A irmã, que tomava dois banhos por dia, o que ele classificava de exibicionismo, aceitou o desafio. Ele advertiu que passar o dedo, só, não bastava. Tinha que passar com decisão. E, realmente o dedo levantou, da dobra do braço da irmã, uma rosquinha, embora ínfima, de sujeira.
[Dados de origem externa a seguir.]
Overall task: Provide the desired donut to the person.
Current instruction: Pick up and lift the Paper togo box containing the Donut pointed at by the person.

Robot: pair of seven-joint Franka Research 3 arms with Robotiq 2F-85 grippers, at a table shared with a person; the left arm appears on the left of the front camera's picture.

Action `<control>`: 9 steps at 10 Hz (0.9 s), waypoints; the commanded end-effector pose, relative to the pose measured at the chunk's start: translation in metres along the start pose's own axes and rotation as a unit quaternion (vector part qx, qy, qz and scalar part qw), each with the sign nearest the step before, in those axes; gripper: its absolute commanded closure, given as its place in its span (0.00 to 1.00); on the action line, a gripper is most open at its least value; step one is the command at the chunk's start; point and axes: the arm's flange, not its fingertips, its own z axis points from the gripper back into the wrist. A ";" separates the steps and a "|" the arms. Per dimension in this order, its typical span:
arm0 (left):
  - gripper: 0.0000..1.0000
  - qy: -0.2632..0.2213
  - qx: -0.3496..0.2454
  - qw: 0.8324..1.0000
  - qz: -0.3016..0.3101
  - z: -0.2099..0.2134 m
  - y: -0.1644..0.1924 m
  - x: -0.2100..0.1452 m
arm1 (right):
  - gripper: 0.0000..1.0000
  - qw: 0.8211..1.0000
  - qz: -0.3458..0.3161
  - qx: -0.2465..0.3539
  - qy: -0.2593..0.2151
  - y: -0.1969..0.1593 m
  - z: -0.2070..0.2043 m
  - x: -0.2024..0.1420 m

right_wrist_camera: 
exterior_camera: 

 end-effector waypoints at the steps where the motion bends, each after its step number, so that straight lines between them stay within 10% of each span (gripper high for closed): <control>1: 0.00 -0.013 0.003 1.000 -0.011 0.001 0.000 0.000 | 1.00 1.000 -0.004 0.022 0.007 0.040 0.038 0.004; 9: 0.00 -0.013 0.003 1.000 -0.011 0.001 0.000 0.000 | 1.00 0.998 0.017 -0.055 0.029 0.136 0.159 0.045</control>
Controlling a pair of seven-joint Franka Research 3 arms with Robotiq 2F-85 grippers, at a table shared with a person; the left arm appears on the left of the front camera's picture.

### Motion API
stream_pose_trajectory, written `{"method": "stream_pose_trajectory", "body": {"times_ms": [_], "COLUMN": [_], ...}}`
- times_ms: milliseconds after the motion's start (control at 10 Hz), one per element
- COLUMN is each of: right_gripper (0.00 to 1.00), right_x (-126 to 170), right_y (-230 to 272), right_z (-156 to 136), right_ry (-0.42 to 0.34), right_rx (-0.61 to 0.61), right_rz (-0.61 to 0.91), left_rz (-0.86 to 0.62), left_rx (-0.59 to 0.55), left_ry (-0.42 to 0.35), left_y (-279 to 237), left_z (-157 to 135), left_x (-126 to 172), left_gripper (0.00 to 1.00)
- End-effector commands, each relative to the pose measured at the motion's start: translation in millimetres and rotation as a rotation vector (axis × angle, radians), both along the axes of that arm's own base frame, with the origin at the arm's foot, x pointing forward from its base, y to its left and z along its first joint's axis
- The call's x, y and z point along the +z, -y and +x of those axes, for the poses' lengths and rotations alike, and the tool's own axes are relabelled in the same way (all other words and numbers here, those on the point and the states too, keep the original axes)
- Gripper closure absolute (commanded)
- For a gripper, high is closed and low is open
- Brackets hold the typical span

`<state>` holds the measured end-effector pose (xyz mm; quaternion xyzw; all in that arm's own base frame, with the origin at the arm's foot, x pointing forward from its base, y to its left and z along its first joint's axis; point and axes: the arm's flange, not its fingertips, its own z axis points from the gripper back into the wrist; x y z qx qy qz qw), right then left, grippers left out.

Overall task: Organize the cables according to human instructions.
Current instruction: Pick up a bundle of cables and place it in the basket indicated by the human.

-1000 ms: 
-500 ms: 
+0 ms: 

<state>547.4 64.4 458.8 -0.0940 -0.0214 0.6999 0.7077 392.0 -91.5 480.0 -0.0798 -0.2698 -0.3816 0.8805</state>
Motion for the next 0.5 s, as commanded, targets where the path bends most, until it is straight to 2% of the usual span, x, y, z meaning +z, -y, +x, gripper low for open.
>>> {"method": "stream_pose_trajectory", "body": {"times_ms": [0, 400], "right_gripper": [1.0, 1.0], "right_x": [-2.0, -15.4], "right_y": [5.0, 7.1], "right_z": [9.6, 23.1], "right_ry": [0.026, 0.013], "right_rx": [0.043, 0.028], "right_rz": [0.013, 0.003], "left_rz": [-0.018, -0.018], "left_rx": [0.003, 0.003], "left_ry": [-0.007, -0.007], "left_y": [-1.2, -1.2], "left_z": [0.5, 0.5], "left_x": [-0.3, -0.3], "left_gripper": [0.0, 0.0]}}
- Viu só - disse ele, triunfante. - E digo mais: ninguém no mundo está livre da rosquinha.
- Ah, essa não. No mundo?
Manteve a tese.
- Ninguém.
- A rainha Juliana?
- Rosquinha. No pé. Batata.

No dia seguinte, no entanto, a irmã estava preparada para derrubar a sua defesa.
- Cascão... - disse simplesmente. - A Catherine Deneuve.
Ele hesitou. Pensou muito. Depois concedeu. A Catherine Deneuve, realmente, não. A irmã, sadicamente, ainda fingiu que queria ajudar.
- Quem save atrás da orelha?
- Não, não. - disse o Cascão tristemente, renunciando à sua tese. - A Catherine Deneuve, nem atrás da orelha.
*
Já o Jander, tinha quatorze anos, a cara cheia de espinhas e como se não bastasse isso, inventou de estudar violino.
- Violino?! - horrorizou-se a família.
- É.
- Olha que eu tenho um ataque.
Sempre que era contrariado, o Jander se atirava no chão e começava a espernear. Compraram um violino para ele.
O Jander dedicou-se ao violino obsessivamente. Ensaiava dia e noite. Trancava-se no quarto para ensaiar. Mas o som do violino atravessava portas e paredes. O som do violino se espalhava pela vizinhança.
Um dia a porta do quarto do Jander se abriu e entrou uma moça com um copo de leite.
- Quié? - disse o Jander, antipático como sempre.
- Sua mãe disse que é para você tomar este leite. Você quase não jantou.
- Quem é você?
- A nova empregada.

Seu nome era Vandirene. Na quadra de ensaios da escola era conhecida como "Vandeca Furacão".
Ela botou o copo de leite sobre a mesa-de-cabeceira, mas não saiu do quarto. Disse:

- Bonito, seu violino.

E depois:

- Me mostra como se segura?
Depois a vizinhança suspirou aliviada. Não se ouviu mais o som do violino aquela noite.
O pai de Jander reuniu-se com os vizinhos.

- Parece que deu certo.
- É.
- Não vão esquecer nosso trato.
- Pode deixar.

No fim do mês todos se cotizariam para pagar o salário da Vandirene. A mãe do Jander não ficou muito contente. Pobre do menino. Tão moço. Mas era a Vandirene ou o violino.
- E outra coisa - argumentou o pai do Jander. - Vai curar as espinhas.

Luis Fernando Veríssimo.

Mais uma vez, uma crônica para vocês.